Creativity and the British Open

What I love most about the British Open is how we get to witness the sheer creativity of these professional golfers that makes the Open unlike any other championship.

Unfortunately, *mostly* what we see in the US is this type of “Bomb and wedge” type golf. Just rip the crap out of the ball and have your caddie hand you a wedge while you look for your ball some 300 yards up the fairway. Pretty ho-hum stuff after awhile. Again, most (not all) courses here in the US sort of endorse that style of play.

John wrote, recently a cool article titled, Scottish Courses Are More Fun here at GDB. And he really summed up the differences between our American golf courses and those gnarly, stubbled links courses most often seen in Ireland, Scotland and the UK.

What is really fun to watch is how the top players use their creativity in playing these links style courses like we are seeing now at the 2012 Open Championship at Royal Lytham and St. Annes Golf Club.

First, there are over 200 bunkers on this course. Some of these bunkers come into play off the tee and others not so much. So instead of the “bomb and wedge” type golf you really have to think about your tee shot. What club you’re using, how far to hit the ball, how to shape it and how to play shots in the often nasty UK weather.

So far we haven’t seen much bad weather at the Open Championship but weather can change in an instant in the UK and when that happens, look out! All of a sudden you have to add an additional variable to the game – the weather!

I really believe that playing links style courses makes you a better player as it forces you to use your creativity. By accessing your creativity, you start to see additional opportunities, different ways of playing shots that you might not have seen before. Why not try to play some of these courses? check out these golf tee time online to help you find some of these great courses.

Of course, you have to practice using your creativity. It won’t just magically come to you on a big tournament day. Accessing “the muse” is a fickle business especially if your creative thinking has lied dormant for some time.

In your practice sessions try to see new possibilities. Use different clubs. Try to flight the ball differently. See what happens. Open yourself to new creative possibilities in your golf game. Ask yourself, “Do I have to fly the ball in the air all the time? Why not use the ground?”

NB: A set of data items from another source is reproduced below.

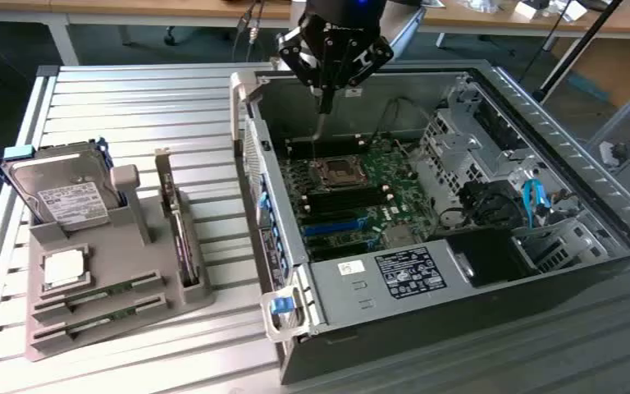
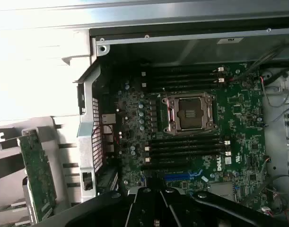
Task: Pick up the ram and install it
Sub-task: 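Reach for the ram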
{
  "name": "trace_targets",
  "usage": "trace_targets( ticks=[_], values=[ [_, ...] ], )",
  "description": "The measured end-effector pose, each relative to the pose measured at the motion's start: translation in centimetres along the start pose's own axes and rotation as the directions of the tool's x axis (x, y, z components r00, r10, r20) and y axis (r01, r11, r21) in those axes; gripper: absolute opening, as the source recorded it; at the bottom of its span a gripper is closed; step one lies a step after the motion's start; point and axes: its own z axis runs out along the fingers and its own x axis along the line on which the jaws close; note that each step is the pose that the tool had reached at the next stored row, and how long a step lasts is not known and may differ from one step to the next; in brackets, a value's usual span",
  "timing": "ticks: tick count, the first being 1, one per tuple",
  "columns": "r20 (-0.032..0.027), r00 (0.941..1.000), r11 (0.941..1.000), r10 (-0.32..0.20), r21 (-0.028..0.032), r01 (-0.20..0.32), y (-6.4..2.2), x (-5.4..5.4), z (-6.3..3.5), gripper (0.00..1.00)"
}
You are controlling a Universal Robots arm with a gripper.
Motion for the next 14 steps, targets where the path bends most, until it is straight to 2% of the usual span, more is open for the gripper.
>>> trace_targets(
  ticks=[2, 6, 14],
  values=[
    [0.0000, 1.0000, 1.0000, 0.000, 0.0001, 0.000, -0.03, 0.4, -0.01, 0.11],
    [-0.0001, 1.0000, 1.0000, 0.000, 0.0001, 0.000, -0.20, 2.7, -0.02, 0.11],
    [-0.0001, 1.0000, 1.0000, 0.000, 0.0001, 0.000, -0.49, 6.5, 0.04, 0.11]
  ],
)
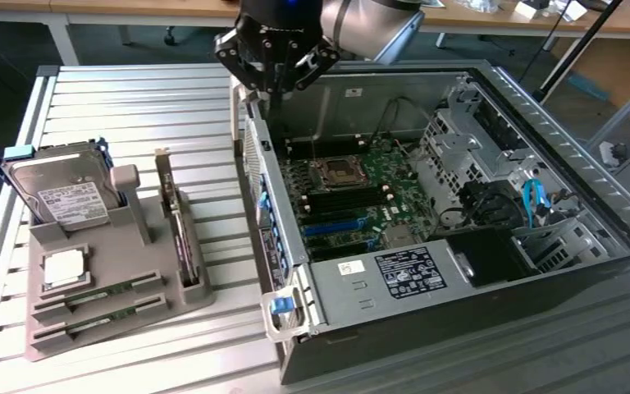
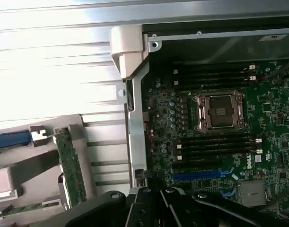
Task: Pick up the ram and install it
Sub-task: 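Reach for the ram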
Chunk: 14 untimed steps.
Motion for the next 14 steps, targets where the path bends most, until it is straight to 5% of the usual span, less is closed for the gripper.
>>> trace_targets(
  ticks=[4, 8, 14],
  values=[
    [0.0000, 1.0000, 1.0000, 0.000, 0.0000, 0.000, -0.14, 1.8, 0.04, 0.11],
    [0.0001, 1.0000, 1.0000, 0.000, -0.0001, 0.000, -0.46, 6.0, 0.04, 0.11],
    [0.0001, 1.0000, 1.0000, 0.000, -0.0001, 0.000, -0.81, 10.5, 0.09, 0.11]
  ],
)
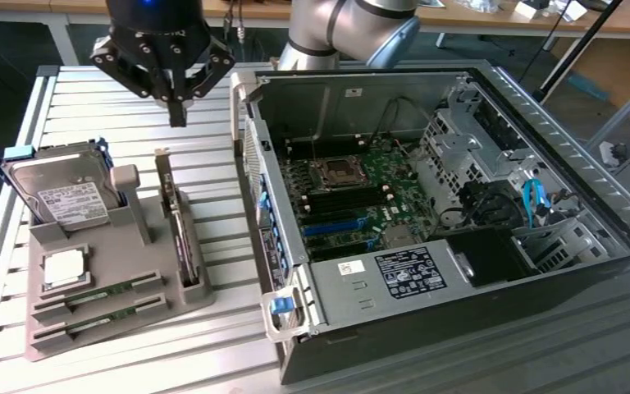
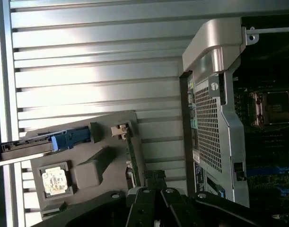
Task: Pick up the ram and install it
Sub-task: 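Reach for the ram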
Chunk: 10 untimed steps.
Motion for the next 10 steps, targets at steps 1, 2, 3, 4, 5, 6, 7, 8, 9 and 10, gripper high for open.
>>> trace_targets(
  ticks=[1, 2, 3, 4, 5, 6, 7, 8, 9, 10],
  values=[
    [-0.0001, 1.0000, 1.0000, 0.000, 0.0001, 0.000, -0.04, 0.6, 0.00, 0.11],
    [-0.0001, 1.0000, 1.0000, 0.000, 0.0000, 0.000, -0.08, 1.1, 0.01, 0.11],
    [0.0000, 1.0000, 1.0000, 0.000, -0.0001, 0.000, -0.12, 1.5, 0.02, 0.11],
    [0.0000, 1.0000, 1.0000, 0.000, 0.0000, 0.000, -0.15, 2.0, 0.02, 0.11],
    [0.0000, 1.0000, 1.0000, 0.000, 0.0000, 0.000, -0.19, 2.5, 0.03, 0.11],
    [-0.0001, 1.0000, 1.0000, 0.000, 0.0000, 0.000, -0.23, 3.0, 0.03, 0.11],
    [-0.0002, 1.0000, 1.0000, 0.000, 0.0000, 0.000, -0.25, 3.3, 0.03, 0.11],
    [-0.0002, 1.0000, 1.0000, -0.002, 0.0001, 0.002, -0.28, 3.4, 0.03, 0.11],
    [-0.0002, 1.0000, 1.0000, -0.005, -0.0001, 0.005, -0.35, 3.4, 0.03, 0.11],
    [-0.0003, 1.0000, 1.0000, -0.007, -0.0002, 0.007, -0.57, 3.4, 0.04, 0.11]
  ],
)
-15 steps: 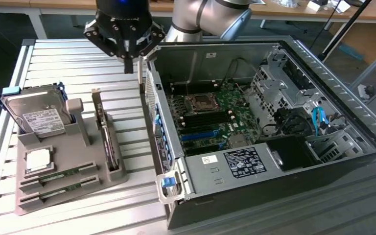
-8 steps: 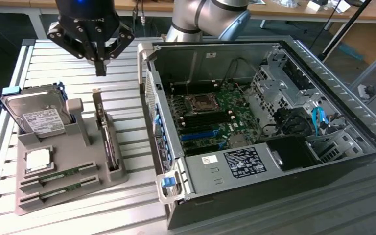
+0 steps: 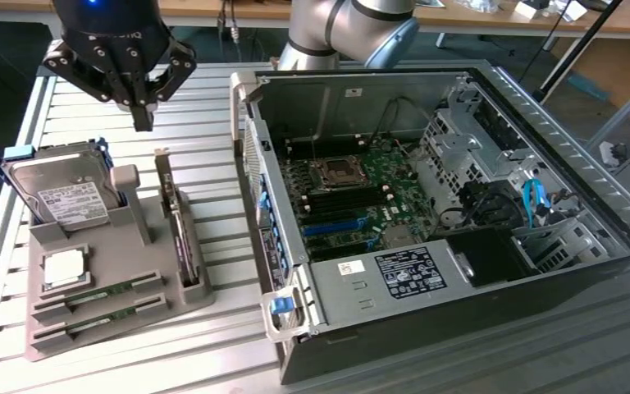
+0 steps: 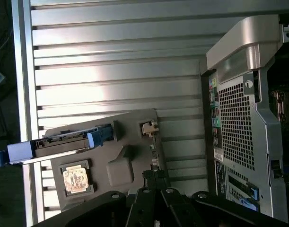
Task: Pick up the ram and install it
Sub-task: 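Reach for the ram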
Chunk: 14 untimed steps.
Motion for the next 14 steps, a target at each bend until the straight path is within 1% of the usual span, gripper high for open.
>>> trace_targets(
  ticks=[4, 6, 12, 14],
  values=[
    [-0.0007, 1.0000, 1.0000, -0.005, 0.0000, 0.005, -0.88, 0.0, 0.11, 0.11],
    [-0.0013, 1.0000, 1.0000, -0.006, 0.0000, 0.006, -1.46, -0.1, 0.21, 0.11],
    [-0.0053, 1.0000, 1.0000, -0.007, 0.0002, 0.007, -3.19, -0.2, 0.54, 0.11],
    [-0.0068, 0.9999, 1.0000, -0.008, 0.0003, 0.008, -3.89, -0.2, 0.66, 0.11]
  ],
)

Greg Norman used to say, “The golf ball’s round so it’s meant to roll, right?!” Or “Does golf always have to be played forward? Can you play golf backwards, too?” (look at the pick above, Tiger decided playing backwards was a better shot than trying to move the ball forward out of that steep-faced, sod bunker)

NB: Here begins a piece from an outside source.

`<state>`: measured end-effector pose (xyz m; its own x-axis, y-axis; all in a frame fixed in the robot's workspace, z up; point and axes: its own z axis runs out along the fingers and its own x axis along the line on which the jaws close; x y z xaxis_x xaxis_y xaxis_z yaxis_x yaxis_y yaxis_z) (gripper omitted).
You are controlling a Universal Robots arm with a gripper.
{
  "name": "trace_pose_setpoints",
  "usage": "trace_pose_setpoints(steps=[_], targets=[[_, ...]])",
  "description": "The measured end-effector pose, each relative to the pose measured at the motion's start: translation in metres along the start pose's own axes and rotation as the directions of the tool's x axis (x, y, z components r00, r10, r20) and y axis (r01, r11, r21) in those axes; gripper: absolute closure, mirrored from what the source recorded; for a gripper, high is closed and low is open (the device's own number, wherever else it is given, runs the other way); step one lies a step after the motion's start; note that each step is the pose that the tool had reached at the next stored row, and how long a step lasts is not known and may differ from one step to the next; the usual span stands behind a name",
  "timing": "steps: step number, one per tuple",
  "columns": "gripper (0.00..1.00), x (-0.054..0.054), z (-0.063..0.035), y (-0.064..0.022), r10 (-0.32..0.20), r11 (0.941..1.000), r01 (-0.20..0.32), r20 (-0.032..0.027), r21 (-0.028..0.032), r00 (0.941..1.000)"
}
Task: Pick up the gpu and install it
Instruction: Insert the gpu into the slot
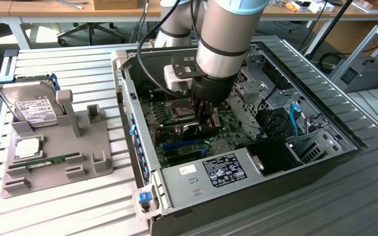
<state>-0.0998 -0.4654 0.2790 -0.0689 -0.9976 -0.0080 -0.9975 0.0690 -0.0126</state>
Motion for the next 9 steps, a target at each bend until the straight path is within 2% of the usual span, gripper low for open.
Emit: trace_pose_setpoints(steps=[9], targets=[[0.73,0.0002,0.0,0.0031,0.0,1.0,0.0,0.0001,0.0,1.0]])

Seve Ballesteros used to go around the course and play with just 1 club – his 3 iron – to play every shot!(even out of bunkers!) No wonder he was thought of as one the the games greatest creative players (5 major championships!)

Pay particular attention to the short game in golf. That’s one of the facets of golf that you can really be creative in! Watch how the games savviest players (ie, Phil Mickelson) think differently about those short shots. Watch closely how they are creatively imagining different shots. Now try practicing some of those shots. Have some fun. Play around. Make a fun little game out of truing to hit the same shot with 10 different clubs.

Finally, use your imagination. Get used to using and accessing this great facility we ALL have. Imagine “seeing” different kind of shots, different flights, different types of spin, etc. If you can imagine it in your mind then your body can produce it.

Jack Nicklaus is fond of saying:

“I never hit a shot, even in practice, without having a very sharp, in-focus picture of it in my head. It’s like a color movie.”